▶ Work task
Below are the records; restate word for word the lines from the first through the one containing "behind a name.", and only those.
(Provided information Opens)
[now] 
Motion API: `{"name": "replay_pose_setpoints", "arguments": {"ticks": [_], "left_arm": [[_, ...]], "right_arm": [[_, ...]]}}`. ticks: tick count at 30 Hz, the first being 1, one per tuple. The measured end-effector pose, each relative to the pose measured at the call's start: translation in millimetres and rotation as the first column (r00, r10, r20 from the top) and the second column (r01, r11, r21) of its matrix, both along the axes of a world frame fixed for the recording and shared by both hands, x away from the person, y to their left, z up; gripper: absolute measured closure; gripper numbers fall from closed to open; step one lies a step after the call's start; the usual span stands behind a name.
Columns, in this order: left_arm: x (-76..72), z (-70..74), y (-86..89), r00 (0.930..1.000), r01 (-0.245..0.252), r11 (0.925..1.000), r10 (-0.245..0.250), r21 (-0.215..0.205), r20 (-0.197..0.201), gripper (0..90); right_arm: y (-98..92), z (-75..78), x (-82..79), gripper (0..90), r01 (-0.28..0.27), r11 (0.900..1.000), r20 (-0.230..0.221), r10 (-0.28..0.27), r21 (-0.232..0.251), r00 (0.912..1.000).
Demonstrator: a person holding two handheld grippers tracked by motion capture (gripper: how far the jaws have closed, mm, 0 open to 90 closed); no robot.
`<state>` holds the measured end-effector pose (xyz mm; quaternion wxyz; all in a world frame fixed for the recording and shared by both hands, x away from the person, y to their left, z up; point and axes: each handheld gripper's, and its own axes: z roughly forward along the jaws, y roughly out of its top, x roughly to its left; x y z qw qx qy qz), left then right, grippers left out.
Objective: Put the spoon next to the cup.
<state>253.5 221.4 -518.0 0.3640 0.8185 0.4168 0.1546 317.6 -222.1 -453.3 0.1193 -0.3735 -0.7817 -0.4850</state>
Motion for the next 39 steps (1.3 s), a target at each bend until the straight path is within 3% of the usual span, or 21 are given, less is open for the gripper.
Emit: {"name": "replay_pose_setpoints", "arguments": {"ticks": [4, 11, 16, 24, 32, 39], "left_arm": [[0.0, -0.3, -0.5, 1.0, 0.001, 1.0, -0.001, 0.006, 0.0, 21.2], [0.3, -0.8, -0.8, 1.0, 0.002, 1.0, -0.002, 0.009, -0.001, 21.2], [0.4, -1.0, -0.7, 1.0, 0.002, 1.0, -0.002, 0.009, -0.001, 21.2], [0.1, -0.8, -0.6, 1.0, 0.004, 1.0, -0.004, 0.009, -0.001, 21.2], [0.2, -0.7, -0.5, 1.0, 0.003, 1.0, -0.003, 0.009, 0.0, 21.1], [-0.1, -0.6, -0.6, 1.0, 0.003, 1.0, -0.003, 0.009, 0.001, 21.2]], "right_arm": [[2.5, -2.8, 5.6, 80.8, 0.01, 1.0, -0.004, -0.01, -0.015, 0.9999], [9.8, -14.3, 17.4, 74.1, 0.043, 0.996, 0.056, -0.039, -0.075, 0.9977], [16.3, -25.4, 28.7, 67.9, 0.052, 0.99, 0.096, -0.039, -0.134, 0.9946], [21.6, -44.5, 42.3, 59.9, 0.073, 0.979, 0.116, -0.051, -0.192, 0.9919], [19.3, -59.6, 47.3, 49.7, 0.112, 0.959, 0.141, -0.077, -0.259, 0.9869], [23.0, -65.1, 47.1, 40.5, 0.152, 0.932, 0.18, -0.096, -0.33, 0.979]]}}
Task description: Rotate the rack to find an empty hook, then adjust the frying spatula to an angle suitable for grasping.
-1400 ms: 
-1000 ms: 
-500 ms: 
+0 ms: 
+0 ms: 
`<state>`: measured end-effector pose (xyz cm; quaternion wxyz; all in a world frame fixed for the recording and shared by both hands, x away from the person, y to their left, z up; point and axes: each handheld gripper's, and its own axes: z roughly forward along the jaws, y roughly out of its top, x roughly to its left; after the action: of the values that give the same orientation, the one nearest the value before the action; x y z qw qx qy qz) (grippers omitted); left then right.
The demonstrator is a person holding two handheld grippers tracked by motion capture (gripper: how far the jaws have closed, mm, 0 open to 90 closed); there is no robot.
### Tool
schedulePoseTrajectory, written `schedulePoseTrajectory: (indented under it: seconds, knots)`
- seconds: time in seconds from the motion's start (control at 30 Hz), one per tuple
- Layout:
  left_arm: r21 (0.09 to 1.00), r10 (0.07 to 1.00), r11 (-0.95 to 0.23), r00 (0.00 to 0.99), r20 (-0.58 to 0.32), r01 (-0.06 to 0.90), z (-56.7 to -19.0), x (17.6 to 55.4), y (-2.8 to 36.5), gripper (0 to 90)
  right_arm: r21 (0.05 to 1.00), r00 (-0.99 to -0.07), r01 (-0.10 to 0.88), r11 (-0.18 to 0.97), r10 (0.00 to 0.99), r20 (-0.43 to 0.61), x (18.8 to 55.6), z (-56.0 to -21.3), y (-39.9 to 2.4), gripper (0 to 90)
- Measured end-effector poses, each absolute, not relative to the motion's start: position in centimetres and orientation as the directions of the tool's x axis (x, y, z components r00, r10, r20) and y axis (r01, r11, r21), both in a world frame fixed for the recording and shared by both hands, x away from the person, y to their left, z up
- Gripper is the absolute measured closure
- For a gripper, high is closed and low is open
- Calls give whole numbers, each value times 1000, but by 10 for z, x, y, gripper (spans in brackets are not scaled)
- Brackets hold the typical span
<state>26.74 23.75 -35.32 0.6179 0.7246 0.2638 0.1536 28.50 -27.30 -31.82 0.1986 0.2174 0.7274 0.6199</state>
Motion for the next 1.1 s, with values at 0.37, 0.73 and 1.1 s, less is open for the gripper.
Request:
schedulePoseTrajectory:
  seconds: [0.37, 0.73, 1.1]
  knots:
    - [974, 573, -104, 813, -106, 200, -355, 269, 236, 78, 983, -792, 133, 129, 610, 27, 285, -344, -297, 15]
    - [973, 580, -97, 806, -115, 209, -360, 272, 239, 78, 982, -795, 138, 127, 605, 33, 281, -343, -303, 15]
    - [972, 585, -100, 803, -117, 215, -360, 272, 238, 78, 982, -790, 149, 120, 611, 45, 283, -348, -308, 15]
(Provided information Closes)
▶ Solution to this problem
[now] 
Motion API: `{"name": "replay_pose_setpoints", "arguments": {"ticks": [_], "left_arm": [[_, ...]], "right_arm": [[_, ...]]}}`. ticks: tick count at 30 Hz, the first being 1, one per tuple. The measured end-effector pose, each relative to the pose measured at the call's start: translation in millimetres and rotation as the first column (r00, r10, r20 from the top) and the second column (r01, r11, r21) of its matrix, both along the axes of a world frame fixed for the recording and shared by both hands, x away from the person, y to their left, z up; gripper: absolute measured closure; gripper numbers fall from closed to open; step one lies a step after the call's start; the usual span stands behind a name.

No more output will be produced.